> **WORK INSTRUCTION**
Set down, character for character, everything in the records below from the line holding "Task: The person" down to the line holding "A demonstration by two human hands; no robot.", and no other line.

*** Block opens ***

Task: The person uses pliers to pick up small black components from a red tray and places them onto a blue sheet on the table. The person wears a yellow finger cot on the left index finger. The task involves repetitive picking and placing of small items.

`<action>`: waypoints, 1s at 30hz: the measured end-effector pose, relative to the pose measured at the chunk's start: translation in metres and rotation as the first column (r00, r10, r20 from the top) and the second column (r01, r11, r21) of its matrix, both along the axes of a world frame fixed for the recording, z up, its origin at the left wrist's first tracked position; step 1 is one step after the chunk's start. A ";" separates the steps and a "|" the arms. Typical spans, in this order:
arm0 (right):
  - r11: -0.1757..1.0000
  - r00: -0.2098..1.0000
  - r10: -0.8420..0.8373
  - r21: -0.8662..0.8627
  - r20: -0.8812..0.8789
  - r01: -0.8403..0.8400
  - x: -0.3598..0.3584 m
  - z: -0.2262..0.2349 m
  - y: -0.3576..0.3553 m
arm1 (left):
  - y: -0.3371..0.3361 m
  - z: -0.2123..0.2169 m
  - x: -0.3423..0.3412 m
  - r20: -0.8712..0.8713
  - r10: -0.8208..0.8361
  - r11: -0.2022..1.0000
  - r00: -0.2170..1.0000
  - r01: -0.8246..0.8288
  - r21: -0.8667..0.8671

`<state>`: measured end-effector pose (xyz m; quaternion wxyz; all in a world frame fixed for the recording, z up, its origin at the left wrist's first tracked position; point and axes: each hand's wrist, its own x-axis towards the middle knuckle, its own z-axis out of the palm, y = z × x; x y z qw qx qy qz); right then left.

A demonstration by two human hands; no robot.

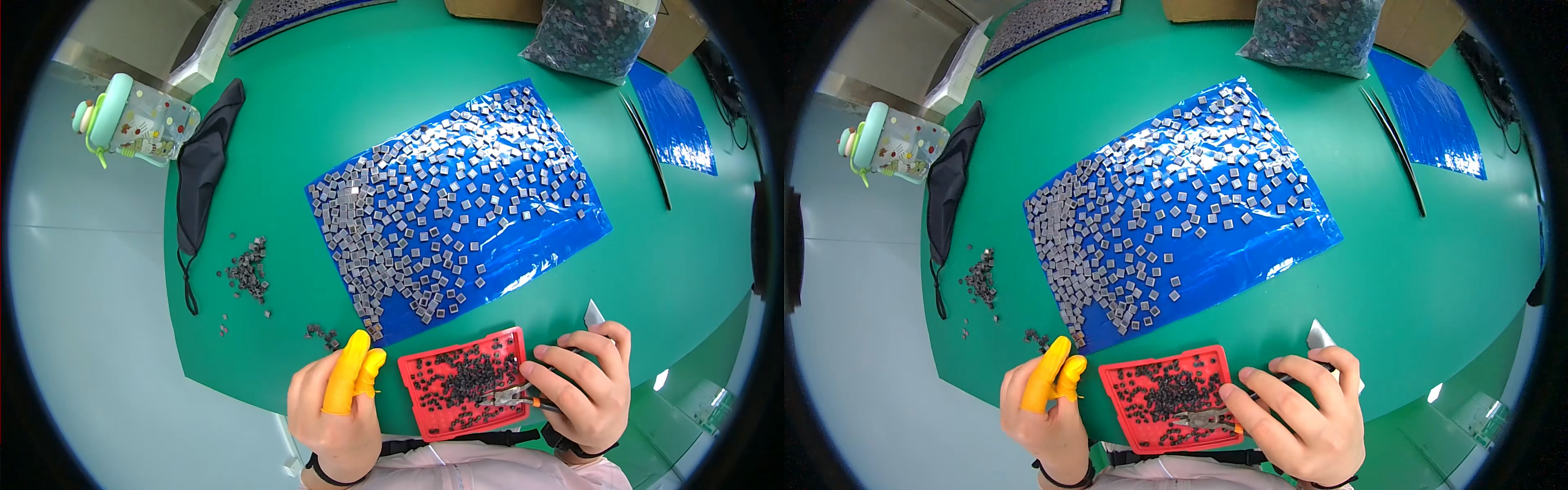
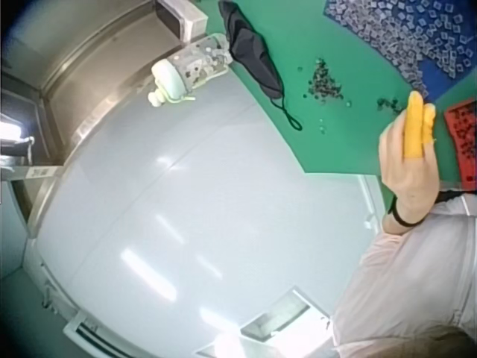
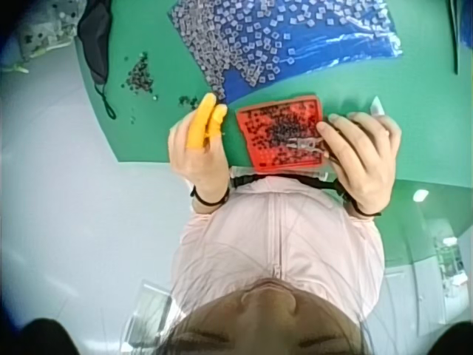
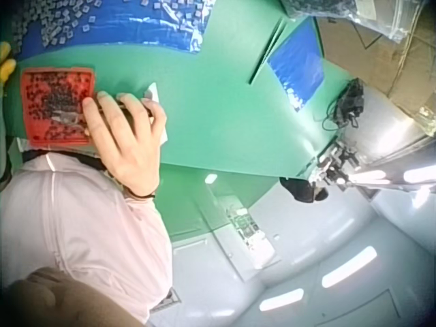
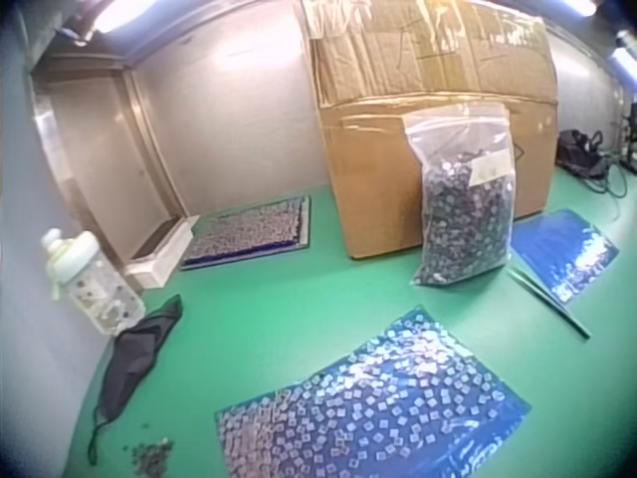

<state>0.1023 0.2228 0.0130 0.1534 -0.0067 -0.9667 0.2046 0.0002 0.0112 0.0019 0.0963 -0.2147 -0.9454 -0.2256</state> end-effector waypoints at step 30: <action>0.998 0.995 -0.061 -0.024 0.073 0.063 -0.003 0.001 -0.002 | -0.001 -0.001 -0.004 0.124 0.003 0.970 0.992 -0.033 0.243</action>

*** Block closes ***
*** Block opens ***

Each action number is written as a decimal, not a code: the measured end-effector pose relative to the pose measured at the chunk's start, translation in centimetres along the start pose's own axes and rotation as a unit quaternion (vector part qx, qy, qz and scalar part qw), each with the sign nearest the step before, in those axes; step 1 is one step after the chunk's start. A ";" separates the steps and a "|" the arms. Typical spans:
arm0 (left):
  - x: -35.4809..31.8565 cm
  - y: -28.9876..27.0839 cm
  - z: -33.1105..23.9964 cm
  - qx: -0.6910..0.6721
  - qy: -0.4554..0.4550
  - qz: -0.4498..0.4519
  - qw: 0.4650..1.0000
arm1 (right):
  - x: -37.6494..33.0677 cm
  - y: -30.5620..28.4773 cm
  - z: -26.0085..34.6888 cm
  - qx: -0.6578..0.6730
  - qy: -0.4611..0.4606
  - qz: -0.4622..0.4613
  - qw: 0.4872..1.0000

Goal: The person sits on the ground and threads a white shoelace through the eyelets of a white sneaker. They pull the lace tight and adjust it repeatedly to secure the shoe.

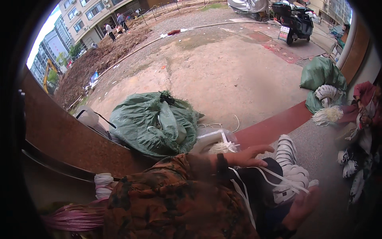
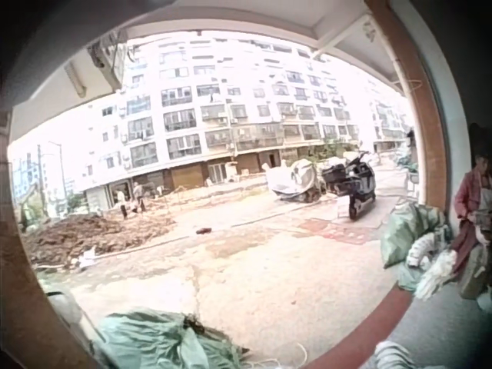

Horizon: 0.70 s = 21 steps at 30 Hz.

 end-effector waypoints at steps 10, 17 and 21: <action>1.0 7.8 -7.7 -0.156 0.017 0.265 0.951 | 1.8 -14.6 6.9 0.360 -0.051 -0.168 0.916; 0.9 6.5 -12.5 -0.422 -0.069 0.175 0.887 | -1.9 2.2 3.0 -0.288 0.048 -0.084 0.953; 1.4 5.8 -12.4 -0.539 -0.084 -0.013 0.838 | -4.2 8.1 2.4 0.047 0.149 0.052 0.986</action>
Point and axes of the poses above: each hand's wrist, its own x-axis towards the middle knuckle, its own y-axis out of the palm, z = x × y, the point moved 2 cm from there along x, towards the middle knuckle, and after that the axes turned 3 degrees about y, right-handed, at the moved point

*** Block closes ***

> **THE COMPLETED TASK**
Task: The person uses pliers to pick up small black components from a red tray and places them onto a blue sheet on the table. The person wears a yellow finger cot on the left index finger. The task involves repetitive picking and placing of small items.

`<action>`: waypoints, 1s at 30hz: the measured end-effector pose, relative to the pose measured at the chunk's start: translation in metres and rotation as the first column (r00, r10, r20 from the top) and the second column (r01, r11, r21) of its matrix, both along the axes of a world frame fixed for the recording, z up, its origin at the left wrist's first tracked position; step 1 is one step after the chunk's start. A ";" separates the steps and a "|" the arms. Typical spans, in this order:
arm0 (right):
  - r11: -0.1757..1.0000
  - r00: -0.2098..1.0000
  - r10: -0.8420..0.8373
  - r21: -0.8662..0.8627
  - r20: -0.8812..0.8789
  - r01: -0.8403..0.8400
  - x: -0.3598..0.3584 m
  - z: -0.2262..0.2349 m
  - y: -0.3576..0.3553 m
arm1 (left):
  - y: -0.3371..0.3361 m
  - z: -0.2123..0.2169 m
  - x: -0.3423..0.3412 m
  - r20: -0.8712..0.8713
  - r10: -0.8208..0.8361
  - r11: -0.2022..1.0000
  - r00: -0.2170..1.0000
  - r01: -0.8246..0.8288
  - r21: -0.8667..0.8671

`<state>`: measured end-effector pose (xyz m; quaternion wxyz; all in a world frame fixed for the recording, z up, its origin at the left wrist's first tracked position; point and axes: each hand's wrist, its own x-axis towards the middle knuckle, its own z-axis out of the palm, y = z × x; x y z qw qx qy qz); right then left.

A demonstration by two human hands; no robot.

Now the exercise is complete.